PROBLEM TO SOLVE -
Search the data for the word "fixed" and copy each line that has it.

────

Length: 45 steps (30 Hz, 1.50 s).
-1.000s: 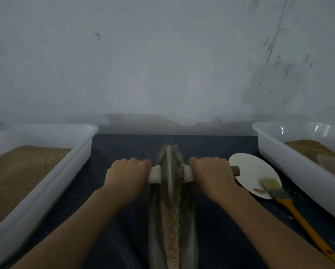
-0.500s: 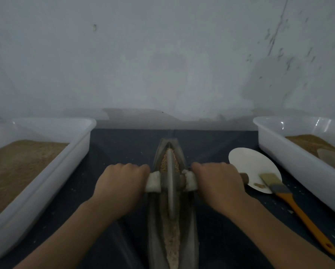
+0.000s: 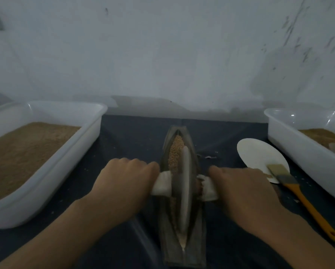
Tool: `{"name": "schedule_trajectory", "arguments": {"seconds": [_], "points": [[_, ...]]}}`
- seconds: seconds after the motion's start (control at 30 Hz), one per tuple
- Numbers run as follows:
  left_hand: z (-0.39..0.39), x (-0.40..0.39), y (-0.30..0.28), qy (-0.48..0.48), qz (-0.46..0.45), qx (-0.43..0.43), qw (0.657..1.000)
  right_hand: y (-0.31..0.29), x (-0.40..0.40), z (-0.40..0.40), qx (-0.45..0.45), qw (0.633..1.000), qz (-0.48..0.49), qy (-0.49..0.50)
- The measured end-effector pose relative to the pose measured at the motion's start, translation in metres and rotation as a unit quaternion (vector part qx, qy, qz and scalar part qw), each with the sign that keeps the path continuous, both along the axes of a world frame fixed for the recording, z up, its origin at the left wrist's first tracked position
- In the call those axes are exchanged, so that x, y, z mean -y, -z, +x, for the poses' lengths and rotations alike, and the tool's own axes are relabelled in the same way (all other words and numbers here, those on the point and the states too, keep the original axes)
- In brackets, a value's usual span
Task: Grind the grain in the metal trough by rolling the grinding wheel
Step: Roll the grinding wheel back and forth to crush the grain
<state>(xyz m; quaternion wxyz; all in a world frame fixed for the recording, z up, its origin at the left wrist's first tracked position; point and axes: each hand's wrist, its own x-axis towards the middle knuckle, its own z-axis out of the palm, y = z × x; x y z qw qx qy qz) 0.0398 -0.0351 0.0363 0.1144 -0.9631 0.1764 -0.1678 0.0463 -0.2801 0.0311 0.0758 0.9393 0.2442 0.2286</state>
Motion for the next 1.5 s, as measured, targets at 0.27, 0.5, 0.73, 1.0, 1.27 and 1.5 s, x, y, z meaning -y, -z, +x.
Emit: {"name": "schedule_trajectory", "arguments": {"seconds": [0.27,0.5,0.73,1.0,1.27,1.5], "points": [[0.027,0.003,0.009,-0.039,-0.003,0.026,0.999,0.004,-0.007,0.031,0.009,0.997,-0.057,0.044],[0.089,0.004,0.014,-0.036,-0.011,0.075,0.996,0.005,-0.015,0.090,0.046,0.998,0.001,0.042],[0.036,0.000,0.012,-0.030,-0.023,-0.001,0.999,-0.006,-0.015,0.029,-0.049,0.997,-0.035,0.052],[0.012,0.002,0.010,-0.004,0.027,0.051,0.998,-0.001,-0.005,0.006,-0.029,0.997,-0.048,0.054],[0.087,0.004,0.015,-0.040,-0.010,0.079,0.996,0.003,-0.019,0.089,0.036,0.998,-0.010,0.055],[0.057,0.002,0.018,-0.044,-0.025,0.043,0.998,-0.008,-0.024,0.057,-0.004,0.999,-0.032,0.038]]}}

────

SOLUTION TO THE PROBLEM -
- The measured end-effector pose relative to the pose measured at the motion's start, translation in metres and rotation as a unit quaternion (vector part qx, qy, qz and scalar part qw), each with the sign that keeps the path continuous, both along the axes of a world frame fixed for the recording, z up, its origin at the left wrist's first tracked position
<state>(xyz m; quaternion wxyz; all in a world frame fixed for the recording, z up, its origin at the left wrist's first tracked position; point and axes: each hand's wrist, its own x-axis towards the middle knuckle, its own z-axis out of the palm, y = z × x; x y z qw qx qy qz) 0.0398 -0.0351 0.0363 0.1144 -0.9631 0.1764 -0.1678 0.0463 -0.2801 0.0311 0.0758 0.9393 0.2442 0.2286</state>

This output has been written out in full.